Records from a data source
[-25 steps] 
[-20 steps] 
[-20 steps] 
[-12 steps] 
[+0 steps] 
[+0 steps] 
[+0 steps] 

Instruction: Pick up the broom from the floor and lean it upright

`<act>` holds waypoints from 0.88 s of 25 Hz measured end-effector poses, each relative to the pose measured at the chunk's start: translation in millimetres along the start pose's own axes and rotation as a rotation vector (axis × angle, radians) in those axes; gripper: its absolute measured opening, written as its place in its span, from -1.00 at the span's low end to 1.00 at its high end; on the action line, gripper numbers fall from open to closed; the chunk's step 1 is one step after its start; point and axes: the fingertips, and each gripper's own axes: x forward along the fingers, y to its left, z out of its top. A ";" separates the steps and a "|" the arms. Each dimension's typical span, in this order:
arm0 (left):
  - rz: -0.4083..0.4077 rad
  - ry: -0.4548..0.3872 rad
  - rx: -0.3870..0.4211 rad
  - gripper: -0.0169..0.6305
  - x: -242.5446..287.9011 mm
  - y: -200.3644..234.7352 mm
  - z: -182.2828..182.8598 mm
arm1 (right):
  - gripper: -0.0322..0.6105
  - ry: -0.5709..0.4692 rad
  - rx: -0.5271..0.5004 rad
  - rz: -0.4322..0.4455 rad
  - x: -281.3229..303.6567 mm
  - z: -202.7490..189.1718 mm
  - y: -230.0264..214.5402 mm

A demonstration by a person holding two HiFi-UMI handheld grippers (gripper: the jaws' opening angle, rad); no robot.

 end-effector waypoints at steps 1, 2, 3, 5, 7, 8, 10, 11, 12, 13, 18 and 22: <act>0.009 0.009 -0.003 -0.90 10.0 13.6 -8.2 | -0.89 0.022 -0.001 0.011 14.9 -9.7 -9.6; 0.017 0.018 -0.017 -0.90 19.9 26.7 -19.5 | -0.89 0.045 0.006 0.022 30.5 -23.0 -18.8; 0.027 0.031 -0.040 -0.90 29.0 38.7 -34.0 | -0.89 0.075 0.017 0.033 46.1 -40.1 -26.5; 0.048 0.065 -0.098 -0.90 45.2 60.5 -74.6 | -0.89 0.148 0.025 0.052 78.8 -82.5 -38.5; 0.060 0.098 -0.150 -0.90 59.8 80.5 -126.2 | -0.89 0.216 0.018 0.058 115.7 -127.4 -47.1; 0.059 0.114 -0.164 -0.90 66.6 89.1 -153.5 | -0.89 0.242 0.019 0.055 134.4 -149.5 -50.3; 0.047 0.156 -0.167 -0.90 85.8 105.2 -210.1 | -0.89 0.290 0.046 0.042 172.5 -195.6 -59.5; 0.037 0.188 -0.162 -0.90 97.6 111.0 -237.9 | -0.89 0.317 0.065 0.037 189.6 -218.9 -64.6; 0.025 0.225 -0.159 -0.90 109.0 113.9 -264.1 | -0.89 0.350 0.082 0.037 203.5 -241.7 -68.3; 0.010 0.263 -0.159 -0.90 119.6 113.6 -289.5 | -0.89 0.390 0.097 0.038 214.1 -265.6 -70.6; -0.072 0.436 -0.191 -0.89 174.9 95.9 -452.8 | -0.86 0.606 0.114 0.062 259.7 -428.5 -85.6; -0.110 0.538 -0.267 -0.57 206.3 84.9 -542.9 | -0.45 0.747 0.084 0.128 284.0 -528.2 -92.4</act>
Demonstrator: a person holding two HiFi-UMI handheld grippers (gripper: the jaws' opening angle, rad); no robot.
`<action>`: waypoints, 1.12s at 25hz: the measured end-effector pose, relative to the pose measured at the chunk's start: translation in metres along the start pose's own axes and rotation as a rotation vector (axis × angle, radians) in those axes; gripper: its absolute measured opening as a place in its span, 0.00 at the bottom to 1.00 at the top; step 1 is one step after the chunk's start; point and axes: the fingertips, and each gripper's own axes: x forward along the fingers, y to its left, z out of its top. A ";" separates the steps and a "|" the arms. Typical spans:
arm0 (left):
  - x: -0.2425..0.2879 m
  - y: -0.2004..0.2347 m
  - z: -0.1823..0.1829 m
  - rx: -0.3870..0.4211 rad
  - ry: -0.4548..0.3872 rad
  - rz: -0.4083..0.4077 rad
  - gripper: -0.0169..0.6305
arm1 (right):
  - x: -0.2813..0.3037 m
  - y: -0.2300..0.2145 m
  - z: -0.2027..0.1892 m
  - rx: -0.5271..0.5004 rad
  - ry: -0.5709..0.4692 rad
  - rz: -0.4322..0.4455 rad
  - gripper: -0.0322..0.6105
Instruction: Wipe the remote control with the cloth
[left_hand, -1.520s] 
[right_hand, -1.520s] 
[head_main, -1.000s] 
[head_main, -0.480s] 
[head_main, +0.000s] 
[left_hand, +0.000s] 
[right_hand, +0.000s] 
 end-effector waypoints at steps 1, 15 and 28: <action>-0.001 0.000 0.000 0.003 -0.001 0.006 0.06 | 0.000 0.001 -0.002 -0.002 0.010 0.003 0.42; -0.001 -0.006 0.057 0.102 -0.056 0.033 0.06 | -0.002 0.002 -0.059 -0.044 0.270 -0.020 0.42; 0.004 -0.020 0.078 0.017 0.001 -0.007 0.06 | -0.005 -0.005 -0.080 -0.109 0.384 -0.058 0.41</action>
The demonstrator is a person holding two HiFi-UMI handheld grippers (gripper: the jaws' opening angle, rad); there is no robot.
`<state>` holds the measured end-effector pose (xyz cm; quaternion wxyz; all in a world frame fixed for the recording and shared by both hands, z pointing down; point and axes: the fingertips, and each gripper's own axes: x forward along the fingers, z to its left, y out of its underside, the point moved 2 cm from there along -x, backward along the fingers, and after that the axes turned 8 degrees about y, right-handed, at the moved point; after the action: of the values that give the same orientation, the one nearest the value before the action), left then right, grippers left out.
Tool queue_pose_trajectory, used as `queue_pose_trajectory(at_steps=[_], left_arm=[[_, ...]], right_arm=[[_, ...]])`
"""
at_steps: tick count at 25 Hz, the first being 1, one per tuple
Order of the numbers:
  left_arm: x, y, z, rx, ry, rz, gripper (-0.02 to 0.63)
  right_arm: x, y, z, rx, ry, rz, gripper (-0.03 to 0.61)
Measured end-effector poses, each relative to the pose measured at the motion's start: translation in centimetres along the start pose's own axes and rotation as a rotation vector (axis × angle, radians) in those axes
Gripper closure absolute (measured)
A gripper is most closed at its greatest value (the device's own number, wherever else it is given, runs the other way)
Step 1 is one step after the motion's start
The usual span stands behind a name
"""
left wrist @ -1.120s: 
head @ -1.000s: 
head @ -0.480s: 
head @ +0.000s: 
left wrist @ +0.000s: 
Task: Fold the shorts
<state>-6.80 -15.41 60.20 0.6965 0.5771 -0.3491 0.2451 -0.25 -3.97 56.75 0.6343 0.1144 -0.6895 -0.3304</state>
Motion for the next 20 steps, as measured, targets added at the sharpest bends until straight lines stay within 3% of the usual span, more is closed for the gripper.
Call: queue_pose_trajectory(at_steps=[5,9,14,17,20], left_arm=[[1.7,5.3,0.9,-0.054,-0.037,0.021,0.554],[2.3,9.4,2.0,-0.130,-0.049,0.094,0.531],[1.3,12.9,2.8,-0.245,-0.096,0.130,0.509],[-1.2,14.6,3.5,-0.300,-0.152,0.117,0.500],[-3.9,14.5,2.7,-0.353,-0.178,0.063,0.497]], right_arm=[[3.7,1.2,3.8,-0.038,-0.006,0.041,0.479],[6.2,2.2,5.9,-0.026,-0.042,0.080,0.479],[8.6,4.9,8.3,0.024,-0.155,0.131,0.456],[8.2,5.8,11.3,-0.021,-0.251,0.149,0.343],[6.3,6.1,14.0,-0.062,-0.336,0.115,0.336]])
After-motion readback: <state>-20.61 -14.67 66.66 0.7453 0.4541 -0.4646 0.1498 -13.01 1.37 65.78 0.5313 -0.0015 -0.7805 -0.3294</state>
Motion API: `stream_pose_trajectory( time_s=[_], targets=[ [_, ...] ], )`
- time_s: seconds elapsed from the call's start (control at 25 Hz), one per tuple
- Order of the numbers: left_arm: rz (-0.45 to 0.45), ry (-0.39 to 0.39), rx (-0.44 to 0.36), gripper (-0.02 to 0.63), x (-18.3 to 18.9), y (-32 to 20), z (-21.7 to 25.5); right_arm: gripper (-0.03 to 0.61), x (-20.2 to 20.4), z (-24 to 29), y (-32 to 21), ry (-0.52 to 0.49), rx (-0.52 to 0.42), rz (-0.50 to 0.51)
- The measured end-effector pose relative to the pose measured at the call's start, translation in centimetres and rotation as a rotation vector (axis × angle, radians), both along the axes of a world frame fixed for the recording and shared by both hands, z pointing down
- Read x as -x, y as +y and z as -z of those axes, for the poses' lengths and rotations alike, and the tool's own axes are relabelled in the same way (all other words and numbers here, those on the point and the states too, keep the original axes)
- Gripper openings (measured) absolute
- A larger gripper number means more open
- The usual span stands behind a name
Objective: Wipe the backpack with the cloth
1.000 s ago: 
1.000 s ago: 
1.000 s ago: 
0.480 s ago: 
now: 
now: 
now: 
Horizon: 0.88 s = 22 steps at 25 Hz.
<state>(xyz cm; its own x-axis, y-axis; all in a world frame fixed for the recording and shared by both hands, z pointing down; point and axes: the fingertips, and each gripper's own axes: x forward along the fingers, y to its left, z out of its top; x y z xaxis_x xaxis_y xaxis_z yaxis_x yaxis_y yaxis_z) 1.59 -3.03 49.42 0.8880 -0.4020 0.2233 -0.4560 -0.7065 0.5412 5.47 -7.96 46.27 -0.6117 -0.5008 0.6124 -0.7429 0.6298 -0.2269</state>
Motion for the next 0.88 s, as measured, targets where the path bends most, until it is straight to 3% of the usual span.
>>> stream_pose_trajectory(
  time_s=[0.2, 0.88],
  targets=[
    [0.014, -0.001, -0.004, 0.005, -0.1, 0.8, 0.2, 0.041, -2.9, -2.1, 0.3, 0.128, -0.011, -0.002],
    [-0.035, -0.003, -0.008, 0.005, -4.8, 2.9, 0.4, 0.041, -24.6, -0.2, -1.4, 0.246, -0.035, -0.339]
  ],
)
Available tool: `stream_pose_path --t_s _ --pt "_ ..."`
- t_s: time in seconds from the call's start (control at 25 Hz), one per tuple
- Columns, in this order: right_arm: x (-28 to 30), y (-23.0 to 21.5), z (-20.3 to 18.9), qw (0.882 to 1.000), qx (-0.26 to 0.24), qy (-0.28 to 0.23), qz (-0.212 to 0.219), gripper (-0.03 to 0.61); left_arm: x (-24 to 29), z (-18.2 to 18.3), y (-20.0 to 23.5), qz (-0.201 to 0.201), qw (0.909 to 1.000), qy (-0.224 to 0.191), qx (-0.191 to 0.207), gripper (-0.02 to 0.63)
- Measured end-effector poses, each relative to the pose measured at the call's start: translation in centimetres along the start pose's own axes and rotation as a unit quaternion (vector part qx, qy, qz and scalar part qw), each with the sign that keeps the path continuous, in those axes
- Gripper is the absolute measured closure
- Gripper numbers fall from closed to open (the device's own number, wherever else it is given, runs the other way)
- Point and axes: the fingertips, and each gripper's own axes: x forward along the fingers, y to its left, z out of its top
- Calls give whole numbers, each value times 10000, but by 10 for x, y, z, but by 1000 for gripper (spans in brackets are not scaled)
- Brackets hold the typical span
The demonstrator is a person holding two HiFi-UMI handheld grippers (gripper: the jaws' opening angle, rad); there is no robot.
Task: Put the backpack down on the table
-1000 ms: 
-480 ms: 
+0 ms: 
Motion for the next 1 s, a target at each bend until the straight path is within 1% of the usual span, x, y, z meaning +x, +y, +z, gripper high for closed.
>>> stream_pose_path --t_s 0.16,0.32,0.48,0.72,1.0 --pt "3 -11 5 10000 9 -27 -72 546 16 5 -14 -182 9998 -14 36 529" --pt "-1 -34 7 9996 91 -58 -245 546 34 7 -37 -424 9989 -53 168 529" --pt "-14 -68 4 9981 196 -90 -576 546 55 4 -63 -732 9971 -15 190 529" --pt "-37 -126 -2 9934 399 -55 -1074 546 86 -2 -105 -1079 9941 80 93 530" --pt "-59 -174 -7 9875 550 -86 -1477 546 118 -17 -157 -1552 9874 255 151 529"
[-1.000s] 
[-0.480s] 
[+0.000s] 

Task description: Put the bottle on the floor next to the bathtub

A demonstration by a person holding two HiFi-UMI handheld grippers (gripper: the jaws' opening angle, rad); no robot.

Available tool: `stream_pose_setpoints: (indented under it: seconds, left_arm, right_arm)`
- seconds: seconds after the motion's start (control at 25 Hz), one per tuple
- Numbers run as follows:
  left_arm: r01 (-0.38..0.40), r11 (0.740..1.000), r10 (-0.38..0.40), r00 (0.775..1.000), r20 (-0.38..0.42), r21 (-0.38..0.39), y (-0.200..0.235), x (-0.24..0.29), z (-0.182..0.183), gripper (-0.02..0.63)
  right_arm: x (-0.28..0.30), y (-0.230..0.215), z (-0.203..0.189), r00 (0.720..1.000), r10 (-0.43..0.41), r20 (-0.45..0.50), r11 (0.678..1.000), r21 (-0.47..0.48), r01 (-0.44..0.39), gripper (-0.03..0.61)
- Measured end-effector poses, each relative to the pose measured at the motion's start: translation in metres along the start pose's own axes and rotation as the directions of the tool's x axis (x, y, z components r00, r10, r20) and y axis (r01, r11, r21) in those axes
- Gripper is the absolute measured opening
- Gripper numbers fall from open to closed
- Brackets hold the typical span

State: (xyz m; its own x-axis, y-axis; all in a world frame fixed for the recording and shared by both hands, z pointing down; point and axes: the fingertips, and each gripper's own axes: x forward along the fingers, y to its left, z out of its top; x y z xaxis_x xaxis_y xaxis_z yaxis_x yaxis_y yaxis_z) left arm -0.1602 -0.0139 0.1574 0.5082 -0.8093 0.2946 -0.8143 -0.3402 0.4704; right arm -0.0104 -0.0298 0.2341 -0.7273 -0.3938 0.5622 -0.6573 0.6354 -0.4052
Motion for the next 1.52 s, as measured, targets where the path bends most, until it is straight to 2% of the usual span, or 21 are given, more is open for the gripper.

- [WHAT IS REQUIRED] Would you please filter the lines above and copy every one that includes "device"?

- [THE ANSWER]
A gripper is most closed at its greatest value (the device's own number, wherever else it is given, runs the other way)
- Gripper numbers fall from closed to open (the device's own number, wherever else it is given, runs the other way)

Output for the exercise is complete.